Search the data below for the string "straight". Extract every line that contains it.

▶ [Items listed in a dataset]:
○ ○ ○ ○ ○ ○ ○

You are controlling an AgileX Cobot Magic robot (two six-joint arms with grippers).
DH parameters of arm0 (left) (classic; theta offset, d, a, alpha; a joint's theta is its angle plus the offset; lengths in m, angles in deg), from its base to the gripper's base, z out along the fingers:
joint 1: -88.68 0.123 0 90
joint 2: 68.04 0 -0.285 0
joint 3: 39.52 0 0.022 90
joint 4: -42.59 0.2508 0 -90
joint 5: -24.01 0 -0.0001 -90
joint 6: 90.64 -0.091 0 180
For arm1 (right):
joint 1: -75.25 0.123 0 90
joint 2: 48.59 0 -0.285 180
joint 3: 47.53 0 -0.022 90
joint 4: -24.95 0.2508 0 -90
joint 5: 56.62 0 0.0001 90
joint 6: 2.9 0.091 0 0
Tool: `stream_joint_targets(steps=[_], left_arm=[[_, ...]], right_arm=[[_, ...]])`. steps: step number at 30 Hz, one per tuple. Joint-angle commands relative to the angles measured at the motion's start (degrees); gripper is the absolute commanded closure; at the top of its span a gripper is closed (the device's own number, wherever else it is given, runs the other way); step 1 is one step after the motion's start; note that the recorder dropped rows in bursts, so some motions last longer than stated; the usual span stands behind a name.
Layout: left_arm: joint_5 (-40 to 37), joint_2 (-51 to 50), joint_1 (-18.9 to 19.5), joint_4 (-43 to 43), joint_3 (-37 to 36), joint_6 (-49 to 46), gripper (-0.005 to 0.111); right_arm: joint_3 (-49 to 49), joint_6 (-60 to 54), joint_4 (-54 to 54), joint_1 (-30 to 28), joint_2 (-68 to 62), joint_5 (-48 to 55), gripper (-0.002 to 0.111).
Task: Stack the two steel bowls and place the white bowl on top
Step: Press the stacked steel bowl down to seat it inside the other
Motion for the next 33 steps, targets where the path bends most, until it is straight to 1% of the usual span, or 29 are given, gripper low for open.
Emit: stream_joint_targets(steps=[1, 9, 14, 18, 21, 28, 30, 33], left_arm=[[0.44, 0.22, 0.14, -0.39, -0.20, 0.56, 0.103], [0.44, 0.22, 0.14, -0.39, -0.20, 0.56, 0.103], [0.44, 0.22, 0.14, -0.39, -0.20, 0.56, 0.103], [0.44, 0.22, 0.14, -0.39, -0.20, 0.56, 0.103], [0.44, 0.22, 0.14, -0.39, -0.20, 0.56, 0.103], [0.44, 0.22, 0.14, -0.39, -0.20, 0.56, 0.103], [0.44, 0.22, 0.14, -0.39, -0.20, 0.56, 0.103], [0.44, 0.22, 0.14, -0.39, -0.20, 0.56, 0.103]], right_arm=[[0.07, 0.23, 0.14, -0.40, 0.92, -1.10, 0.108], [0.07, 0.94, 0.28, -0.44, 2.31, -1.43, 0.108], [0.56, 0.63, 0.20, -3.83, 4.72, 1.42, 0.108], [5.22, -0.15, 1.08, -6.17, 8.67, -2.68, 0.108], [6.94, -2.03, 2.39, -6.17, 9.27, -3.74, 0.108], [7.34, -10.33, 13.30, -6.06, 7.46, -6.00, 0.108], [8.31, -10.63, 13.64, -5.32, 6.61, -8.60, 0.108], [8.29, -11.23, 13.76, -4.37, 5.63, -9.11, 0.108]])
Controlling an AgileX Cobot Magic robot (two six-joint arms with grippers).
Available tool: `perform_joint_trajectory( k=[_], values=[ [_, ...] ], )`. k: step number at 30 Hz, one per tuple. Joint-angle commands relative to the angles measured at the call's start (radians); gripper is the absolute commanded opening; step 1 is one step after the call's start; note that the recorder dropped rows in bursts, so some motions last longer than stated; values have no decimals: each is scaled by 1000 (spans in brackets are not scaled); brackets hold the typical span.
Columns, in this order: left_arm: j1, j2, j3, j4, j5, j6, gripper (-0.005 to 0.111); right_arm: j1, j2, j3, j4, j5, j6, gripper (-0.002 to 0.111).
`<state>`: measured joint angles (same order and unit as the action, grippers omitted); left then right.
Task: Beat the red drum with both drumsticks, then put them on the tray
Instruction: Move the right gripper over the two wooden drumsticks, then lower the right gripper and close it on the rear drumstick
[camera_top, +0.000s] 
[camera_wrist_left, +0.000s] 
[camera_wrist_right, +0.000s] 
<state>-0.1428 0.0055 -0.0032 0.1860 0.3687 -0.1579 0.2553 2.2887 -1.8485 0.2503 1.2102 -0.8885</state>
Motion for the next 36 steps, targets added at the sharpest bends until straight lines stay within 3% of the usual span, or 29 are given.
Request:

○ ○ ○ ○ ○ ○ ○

▶ [WRITTEN ANSWER]:
Motion for the next 33 steps, targets where the path bends most, until it is straight to 1% of the usual span, or 29 are given, gripper low for open.
Motion for the next 36 steps, targets added at the sharpest bends until straight lines stay within 3% of the usual span, or 29 are given.

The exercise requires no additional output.